→ WHAT IS BEING ASKED: Pick every line out of the entries below that has the string "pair", and copy it.

→ PROVIDED ENTRIES:
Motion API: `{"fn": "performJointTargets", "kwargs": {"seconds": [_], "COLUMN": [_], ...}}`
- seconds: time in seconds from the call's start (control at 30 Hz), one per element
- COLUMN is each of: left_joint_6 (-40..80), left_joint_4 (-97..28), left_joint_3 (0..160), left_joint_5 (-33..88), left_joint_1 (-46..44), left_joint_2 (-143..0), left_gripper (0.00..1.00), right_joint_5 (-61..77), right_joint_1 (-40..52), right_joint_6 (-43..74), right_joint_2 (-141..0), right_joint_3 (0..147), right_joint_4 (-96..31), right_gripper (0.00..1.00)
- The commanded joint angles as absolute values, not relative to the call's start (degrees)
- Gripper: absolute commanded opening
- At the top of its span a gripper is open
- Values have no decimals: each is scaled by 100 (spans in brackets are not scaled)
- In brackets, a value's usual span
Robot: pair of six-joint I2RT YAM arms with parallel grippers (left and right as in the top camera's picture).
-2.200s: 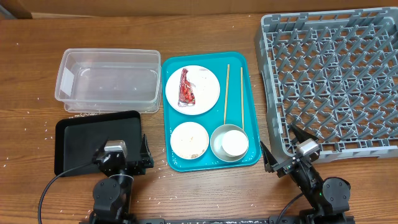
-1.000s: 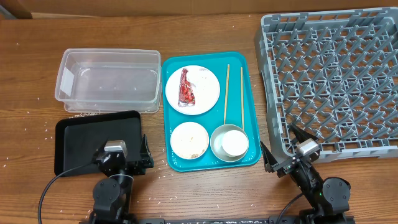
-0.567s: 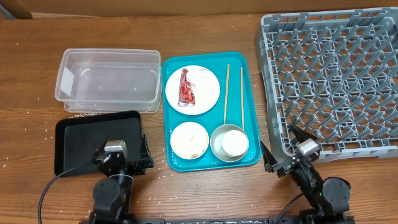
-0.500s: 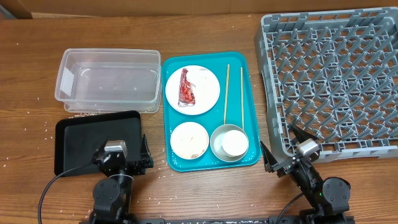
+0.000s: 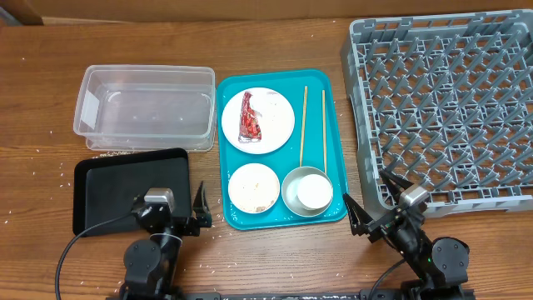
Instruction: Sort waste into correct bins and load items into the dishwasher
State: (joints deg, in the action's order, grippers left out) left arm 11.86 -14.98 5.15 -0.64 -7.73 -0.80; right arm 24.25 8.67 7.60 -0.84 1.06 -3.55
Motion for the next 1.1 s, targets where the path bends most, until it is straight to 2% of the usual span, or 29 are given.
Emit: {"fn": "performJointTargets", "kwargs": {"seconds": [0.0,0.2,0.33,0.73,0.93,1.0,1.07], "left_joint_6": [1551,1544,1546,1413,1481,1404,1315], "left_joint_4": [-1219,-1529,-2274,-6501,-7201,-7207,-7210], "left_joint_3": [550,1588,2738,6991,7824,7817,7817], "left_joint_5": [937,1103,1111,1382,2637,3135,3253], "left_joint_1": [-753,-753,-753,-753,-753,-784,-1000], "left_joint_2": [-32,-220,-1039,-5443,-6737,-7000,-7258], "left_gripper": [100,100,100,100,100,100,100], "right_joint_5": [2768,2921,2917,2292,3422,3415,3277], "right_joint_1": [860,860,860,860,860,860,860], "right_joint_6": [1848,1999,1968,1470,1476,1476,1514], "right_joint_2": [-19,-207,-808,-4440,-5527,-5695,-5839], "right_joint_3": [152,1109,2110,6283,7017,7015,7015], "right_joint_4": [-379,-1345,-2303,-6016,-6445,-6497,-6580], "right_gripper": [100,100,100,100,100,90,89]}}
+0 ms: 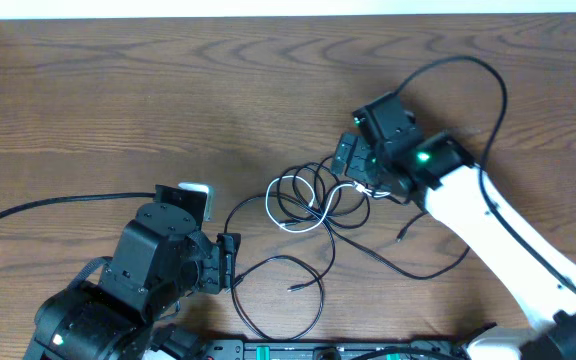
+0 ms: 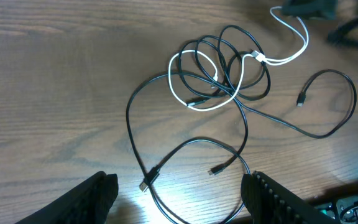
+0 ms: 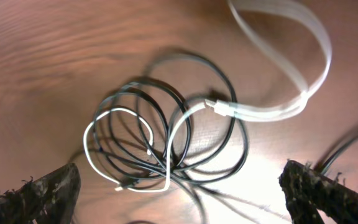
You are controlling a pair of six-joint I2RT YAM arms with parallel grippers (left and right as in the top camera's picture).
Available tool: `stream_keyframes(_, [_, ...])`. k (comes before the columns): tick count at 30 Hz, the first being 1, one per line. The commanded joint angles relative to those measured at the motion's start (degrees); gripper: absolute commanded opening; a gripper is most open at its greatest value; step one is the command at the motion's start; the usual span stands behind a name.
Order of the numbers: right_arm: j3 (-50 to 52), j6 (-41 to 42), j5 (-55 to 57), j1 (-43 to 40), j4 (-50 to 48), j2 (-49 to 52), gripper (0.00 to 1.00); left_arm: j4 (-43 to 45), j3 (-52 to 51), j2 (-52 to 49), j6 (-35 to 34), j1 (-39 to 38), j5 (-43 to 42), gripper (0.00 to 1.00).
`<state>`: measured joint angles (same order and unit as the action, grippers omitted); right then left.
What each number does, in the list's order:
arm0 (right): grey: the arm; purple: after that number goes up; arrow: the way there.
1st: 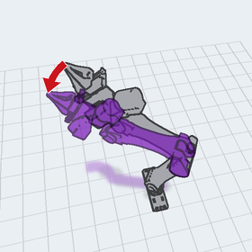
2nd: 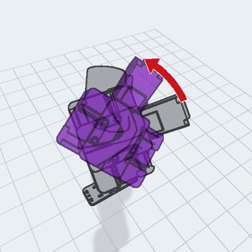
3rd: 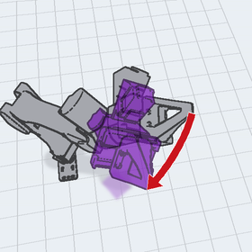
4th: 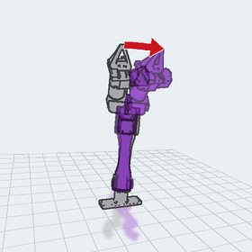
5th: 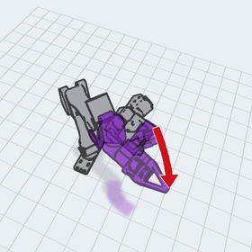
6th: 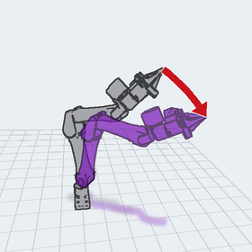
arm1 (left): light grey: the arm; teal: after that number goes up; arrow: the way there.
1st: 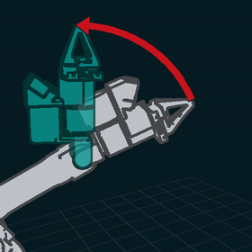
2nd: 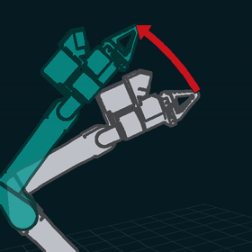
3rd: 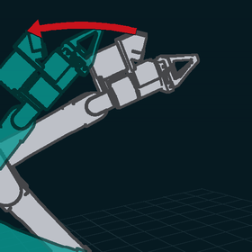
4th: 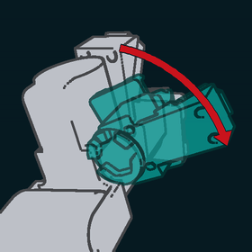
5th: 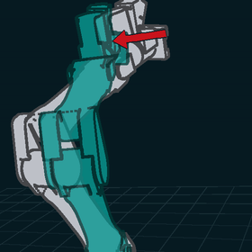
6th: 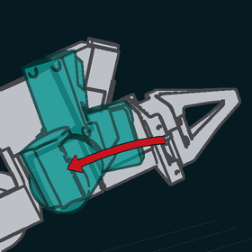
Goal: Untangle cables
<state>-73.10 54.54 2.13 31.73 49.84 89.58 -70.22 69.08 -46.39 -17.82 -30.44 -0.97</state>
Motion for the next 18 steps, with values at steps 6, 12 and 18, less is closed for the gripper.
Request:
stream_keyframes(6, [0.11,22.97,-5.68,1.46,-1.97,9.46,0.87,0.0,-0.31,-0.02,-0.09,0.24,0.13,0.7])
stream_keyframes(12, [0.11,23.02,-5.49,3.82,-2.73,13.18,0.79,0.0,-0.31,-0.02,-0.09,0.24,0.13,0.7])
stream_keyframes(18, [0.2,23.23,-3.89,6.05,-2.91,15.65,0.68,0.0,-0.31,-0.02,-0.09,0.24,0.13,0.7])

→ EXERCISE ANSWER:
Robot: pair of six-joint I2RT YAM arms with parallel grippers (left and right as in the top camera's picture).
You are controlling a pair of six-joint I2RT YAM arms with parallel grippers (left and right as in the top camera's picture).

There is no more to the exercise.